Two lines in the data below mark the range: the one with "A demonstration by" and the one with "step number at". Return both, along with every line between them, exactly.
■ ■ ■
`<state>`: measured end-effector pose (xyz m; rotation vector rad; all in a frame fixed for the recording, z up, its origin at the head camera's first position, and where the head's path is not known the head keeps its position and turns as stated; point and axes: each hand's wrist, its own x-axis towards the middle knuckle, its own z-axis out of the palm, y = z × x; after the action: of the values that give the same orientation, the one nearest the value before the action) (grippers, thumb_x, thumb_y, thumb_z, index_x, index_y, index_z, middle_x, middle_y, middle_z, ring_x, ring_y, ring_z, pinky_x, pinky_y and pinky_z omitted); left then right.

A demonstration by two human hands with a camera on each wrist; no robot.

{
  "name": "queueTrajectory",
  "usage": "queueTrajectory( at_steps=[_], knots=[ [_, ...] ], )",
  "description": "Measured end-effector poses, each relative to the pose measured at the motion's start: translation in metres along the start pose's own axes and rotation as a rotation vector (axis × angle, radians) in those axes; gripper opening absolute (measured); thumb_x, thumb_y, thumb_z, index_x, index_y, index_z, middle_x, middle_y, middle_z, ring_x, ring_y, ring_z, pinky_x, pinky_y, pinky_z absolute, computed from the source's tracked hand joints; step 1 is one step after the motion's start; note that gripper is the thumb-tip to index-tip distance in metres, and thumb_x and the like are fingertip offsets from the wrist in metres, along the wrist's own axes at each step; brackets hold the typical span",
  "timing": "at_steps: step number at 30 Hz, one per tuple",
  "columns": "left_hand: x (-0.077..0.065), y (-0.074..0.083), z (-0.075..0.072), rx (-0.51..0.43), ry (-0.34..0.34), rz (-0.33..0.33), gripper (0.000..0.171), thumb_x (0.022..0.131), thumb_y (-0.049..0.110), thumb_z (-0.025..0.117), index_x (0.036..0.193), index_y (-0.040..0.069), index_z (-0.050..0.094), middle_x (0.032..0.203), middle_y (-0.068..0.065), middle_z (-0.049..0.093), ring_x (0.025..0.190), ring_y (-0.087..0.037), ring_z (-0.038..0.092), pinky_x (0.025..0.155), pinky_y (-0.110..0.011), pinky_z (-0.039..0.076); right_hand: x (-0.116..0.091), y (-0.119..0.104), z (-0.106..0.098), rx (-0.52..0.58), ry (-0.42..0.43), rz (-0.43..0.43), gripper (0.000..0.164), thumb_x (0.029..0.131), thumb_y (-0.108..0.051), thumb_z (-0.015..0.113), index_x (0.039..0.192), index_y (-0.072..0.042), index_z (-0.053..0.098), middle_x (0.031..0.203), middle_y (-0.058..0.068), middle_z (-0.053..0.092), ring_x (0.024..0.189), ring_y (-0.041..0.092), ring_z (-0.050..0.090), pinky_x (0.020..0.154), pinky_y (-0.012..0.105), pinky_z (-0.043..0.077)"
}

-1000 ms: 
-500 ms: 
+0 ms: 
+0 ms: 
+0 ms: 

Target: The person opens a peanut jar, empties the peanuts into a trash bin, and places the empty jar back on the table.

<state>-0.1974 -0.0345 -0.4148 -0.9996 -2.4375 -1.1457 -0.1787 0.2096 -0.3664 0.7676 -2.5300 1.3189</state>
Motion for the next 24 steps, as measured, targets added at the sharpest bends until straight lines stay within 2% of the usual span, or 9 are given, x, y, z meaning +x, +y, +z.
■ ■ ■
Response |
A demonstration by two human hands with a camera on each wrist; no robot.

{
  "name": "queueTrajectory",
  "usage": "queueTrajectory( at_steps=[_], knots=[ [_, ...] ], )",
  "description": "Measured end-effector poses, each relative to the pose measured at the motion's start: translation in metres along the start pose's own axes and rotation as a rotation vector (axis × angle, radians) in those axes; gripper opening absolute (measured); thumb_x, thumb_y, thumb_z, index_x, index_y, index_z, middle_x, middle_y, middle_z, ring_x, ring_y, ring_z, pinky_x, pinky_y, pinky_z absolute, computed from the source's tracked hand joints; step 1 is one step after the motion's start; note that gripper is the thumb-tip to index-tip distance in metres, and thumb_x and the like are fingertip offsets from the wrist in metres, along the wrist's own axes at each step; brackets hold the typical span",
  "timing": "at_steps: step number at 30 Hz, one per tuple",

The exercise has been answered completely.